Arrivé en tête au premier tour avec 37 %, Sergio Massa (centre gauche), actuel ministre de l'Économie, symbolise la continuité du système Kirchner, héritier du péronisme, qui domine la vie politique argentine depuis deux décennies. Javier Milei, qui se définit comme « anarcho-capitaliste », prône une rupture radicale avec « le système », avec des coupes drastiques dans les dépenses publiques et la fin du peso au profit du dollar, un remède de cheval pour juguler l'inflation. Malgré sa percée, il n'a jamais franchi la barre des 30 %, tant aux primaires qu'au premier tour. « Il n'a pas réussi à briser ce plafond de verre », pointe Gabriel Giménez Roche, économiste, professeur associé à la Neoma Business School.

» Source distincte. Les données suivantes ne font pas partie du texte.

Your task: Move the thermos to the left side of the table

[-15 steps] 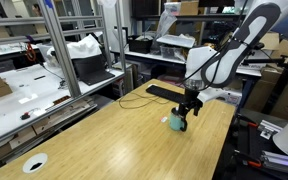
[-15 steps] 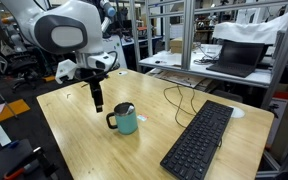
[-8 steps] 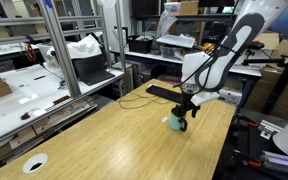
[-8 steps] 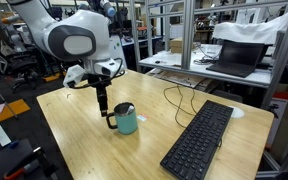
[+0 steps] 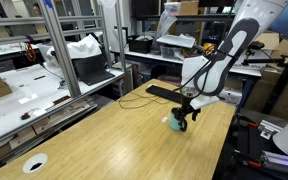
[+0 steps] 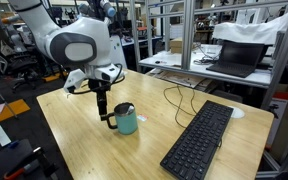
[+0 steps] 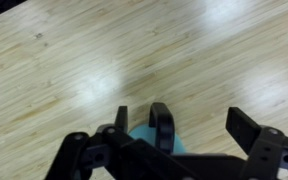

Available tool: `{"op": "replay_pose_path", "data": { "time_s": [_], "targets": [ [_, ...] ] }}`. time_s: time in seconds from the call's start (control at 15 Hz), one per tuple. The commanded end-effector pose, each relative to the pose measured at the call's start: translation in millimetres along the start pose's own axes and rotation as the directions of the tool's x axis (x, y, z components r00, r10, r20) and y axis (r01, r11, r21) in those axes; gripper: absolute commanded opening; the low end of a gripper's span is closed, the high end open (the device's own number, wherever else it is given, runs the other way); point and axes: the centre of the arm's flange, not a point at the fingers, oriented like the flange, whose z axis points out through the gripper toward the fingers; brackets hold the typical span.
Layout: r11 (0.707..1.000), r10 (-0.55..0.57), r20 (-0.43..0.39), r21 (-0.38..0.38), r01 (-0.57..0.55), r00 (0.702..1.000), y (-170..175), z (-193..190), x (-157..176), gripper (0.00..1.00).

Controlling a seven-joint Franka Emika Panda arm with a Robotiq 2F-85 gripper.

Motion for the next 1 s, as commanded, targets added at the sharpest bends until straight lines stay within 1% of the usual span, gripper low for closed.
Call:
{"op": "replay_pose_path", "data": {
  "time_s": [0.0, 0.2, 0.4, 0.6, 0.87, 0.93],
  "targets": [
    [0.999, 0.034, -0.036, 0.013, -0.034, 0.999, -7, 24, 2, 1.0],
    [0.999, 0.043, -0.104, 0.008, -0.042, 0.994, -13, 34, -5, 1.0],
    [0.998, 0.06, -0.165, -0.004, -0.061, 0.985, -18, 33, -11, 1.0],
    [0.993, 0.099, -0.228, -0.04, -0.111, 0.969, -17, 25, -19, 1.0],
    [0.978, 0.155, -0.295, -0.089, -0.188, 0.943, -5, 21, -25, 1.0],
    [0.976, 0.158, -0.311, -0.095, -0.196, 0.937, -5, 21, -26, 0.75]
  ]
}}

Les deux candidats sont au coude-à-coude dans les sondages, la campagne de second tour n'a pas permis de dégager une dynamique. Tout dépendra des reports de voix. Javier Milei pourrait compter sur les 24 % de Patricia Bullrich, candidate de la coalition conservatrice d'Ensemble pour le changement, qui a appelé à voter en sa faveur, tout comme l'ancien président Mauricio Macri (2015-2019). « Macri a mis toute l'organisation de son parti, ses cadres, ses militants au service de Milei, espérant de cette manière contrôler ce dernier », explique Christophe Ventura, directeur de recherche à l'Iris. Mais ce report reste théorique. « La majorité des électeurs de Patricia Bullrich, de centre droit, rejette la personnalité de Milei, son ton vulgaire et agressif ; il n'est pas sûr qu'ils votent en sa faveur même s'il parle moins de ses réformes radicales comme la dollarisation », estime Gabriel Giménez Roche.